▸ **YOUR ASSIGNMENT**: The material below contains a line with "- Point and" and a line with "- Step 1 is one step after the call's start". Copy exactly those two lines and all lines between them.

*** SUPPLIED RECORDS

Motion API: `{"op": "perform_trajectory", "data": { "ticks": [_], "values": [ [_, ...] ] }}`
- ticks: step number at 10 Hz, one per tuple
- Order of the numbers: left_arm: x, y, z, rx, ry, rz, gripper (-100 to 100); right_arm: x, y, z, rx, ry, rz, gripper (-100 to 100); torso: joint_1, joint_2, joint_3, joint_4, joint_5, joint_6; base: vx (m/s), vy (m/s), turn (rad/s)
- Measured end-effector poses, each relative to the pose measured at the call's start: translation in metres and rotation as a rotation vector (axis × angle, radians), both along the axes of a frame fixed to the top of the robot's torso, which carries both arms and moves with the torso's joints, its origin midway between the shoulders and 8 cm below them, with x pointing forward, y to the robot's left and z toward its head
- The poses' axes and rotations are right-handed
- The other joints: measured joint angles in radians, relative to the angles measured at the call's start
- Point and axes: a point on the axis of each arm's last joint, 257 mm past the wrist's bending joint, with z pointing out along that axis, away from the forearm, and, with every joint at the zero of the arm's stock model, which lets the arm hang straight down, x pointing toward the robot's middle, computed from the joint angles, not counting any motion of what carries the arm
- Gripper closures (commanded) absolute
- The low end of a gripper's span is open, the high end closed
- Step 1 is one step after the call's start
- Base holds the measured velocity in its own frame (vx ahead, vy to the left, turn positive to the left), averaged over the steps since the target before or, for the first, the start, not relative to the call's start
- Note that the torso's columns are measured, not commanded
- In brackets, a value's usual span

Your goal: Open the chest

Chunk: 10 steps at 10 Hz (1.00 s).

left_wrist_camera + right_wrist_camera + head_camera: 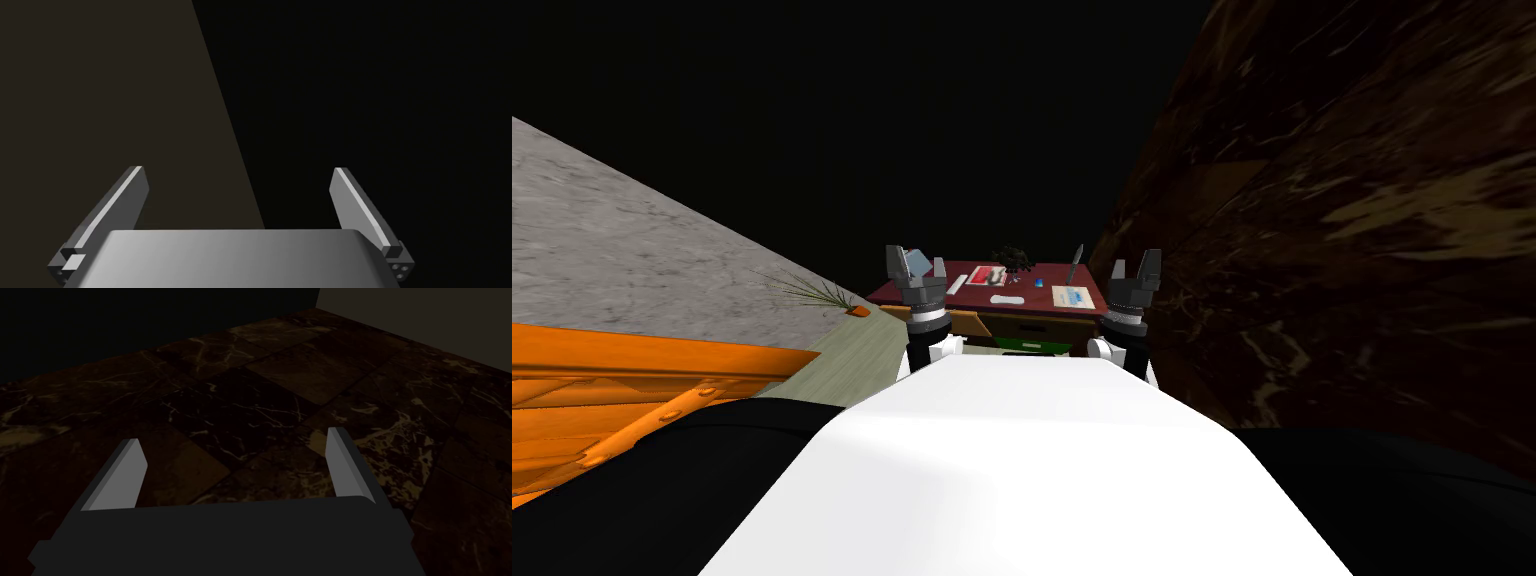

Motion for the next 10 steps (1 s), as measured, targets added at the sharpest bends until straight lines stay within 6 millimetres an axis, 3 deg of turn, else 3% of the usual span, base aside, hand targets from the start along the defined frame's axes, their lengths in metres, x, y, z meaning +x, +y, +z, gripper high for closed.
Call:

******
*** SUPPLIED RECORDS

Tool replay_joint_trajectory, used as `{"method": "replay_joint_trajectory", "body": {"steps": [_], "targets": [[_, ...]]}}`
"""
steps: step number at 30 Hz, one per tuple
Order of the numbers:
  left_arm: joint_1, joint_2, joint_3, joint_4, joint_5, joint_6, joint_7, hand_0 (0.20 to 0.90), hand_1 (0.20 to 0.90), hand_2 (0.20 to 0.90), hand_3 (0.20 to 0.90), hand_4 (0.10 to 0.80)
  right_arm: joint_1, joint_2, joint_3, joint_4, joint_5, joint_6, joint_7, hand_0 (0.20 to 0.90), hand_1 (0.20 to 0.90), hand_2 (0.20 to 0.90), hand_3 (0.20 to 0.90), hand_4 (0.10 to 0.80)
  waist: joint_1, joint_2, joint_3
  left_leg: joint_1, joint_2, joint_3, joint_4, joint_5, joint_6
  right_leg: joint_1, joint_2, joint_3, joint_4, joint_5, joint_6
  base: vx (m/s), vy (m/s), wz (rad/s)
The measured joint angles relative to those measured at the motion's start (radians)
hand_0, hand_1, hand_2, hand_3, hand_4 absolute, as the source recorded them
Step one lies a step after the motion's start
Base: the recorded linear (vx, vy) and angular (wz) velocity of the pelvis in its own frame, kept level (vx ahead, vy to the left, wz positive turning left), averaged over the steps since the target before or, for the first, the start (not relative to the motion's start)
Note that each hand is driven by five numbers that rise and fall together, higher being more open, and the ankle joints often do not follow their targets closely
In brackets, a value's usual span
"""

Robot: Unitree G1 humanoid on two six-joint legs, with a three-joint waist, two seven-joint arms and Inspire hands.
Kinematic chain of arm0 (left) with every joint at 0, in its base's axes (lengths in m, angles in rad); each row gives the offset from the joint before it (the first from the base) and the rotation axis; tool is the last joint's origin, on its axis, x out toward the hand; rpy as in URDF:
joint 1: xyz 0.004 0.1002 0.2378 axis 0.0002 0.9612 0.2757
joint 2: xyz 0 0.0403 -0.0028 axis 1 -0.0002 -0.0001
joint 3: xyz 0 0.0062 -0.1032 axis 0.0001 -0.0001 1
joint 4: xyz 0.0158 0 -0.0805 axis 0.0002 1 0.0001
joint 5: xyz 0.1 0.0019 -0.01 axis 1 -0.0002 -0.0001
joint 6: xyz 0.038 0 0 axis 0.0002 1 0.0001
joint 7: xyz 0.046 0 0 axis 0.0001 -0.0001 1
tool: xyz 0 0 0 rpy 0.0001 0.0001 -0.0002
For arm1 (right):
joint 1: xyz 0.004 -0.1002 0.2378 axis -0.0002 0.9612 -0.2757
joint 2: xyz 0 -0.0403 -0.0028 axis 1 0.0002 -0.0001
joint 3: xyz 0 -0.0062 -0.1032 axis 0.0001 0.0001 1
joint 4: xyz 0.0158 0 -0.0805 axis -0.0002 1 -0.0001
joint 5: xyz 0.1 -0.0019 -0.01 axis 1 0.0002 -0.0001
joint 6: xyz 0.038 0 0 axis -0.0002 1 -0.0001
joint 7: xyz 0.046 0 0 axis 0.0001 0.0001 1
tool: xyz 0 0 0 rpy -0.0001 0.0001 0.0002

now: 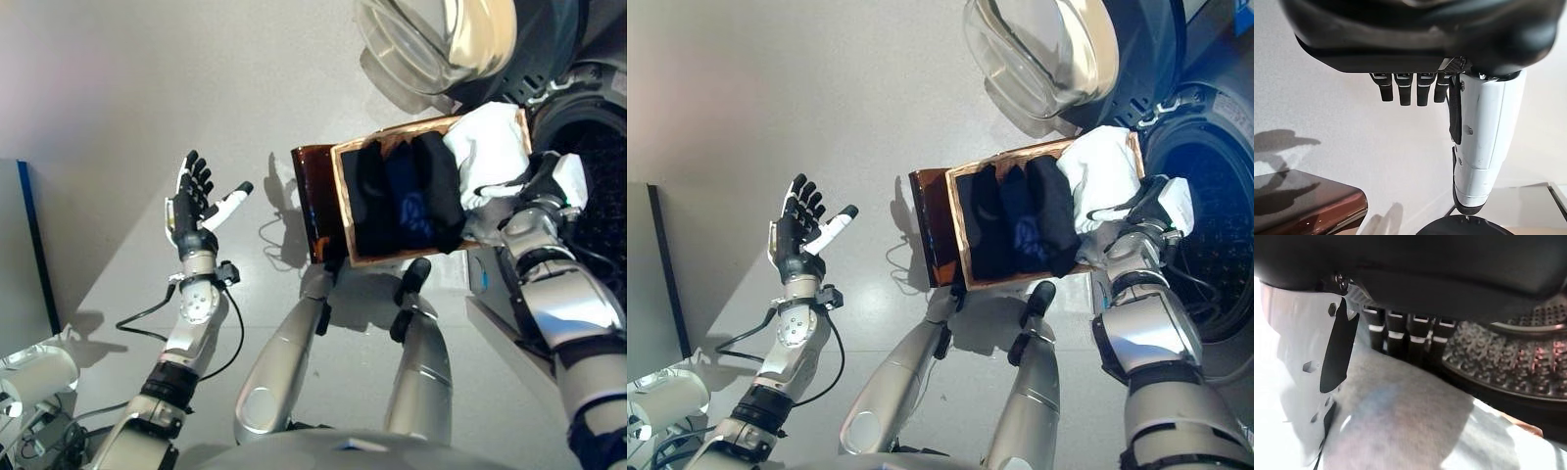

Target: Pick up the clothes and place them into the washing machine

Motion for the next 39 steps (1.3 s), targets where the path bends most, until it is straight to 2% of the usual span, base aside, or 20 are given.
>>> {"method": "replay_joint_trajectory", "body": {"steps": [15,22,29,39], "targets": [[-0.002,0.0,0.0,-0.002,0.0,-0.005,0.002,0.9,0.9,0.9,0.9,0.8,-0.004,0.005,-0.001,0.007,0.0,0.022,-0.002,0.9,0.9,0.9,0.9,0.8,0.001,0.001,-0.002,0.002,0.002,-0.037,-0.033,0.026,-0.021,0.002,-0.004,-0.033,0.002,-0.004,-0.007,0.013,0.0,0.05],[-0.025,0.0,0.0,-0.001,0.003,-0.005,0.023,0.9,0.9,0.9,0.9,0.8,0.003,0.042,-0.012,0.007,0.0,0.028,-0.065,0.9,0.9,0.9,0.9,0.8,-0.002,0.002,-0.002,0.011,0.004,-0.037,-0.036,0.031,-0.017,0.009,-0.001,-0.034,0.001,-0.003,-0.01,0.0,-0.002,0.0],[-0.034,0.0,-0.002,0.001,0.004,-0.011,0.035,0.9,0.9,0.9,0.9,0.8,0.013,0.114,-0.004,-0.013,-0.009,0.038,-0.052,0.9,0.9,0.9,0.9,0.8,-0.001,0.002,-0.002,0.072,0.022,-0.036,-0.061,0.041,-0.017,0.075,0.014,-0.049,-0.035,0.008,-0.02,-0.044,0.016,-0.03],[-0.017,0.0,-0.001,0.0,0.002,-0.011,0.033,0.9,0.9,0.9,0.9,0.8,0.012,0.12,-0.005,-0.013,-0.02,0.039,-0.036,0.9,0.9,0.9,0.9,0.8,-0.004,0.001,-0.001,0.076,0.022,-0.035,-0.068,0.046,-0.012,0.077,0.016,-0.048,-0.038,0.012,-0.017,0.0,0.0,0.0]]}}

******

▸ **FINISHED TASK**:
- Point and axes: a point on the axis of each arm's last joint, 257 mm past the wrist's bending joint, with z pointing out along that axis, away from the forearm, and, with every joint at the zero of the arm's stock model, which lets the arm hang straight down, x pointing toward the robot's middle, computed from the joint angles, not counting any motion of what carries the arm
- Gripper closures (commanded) absolute
- The low end of a gripper's span is open, the high end closed
- Step 1 is one step after the call's start

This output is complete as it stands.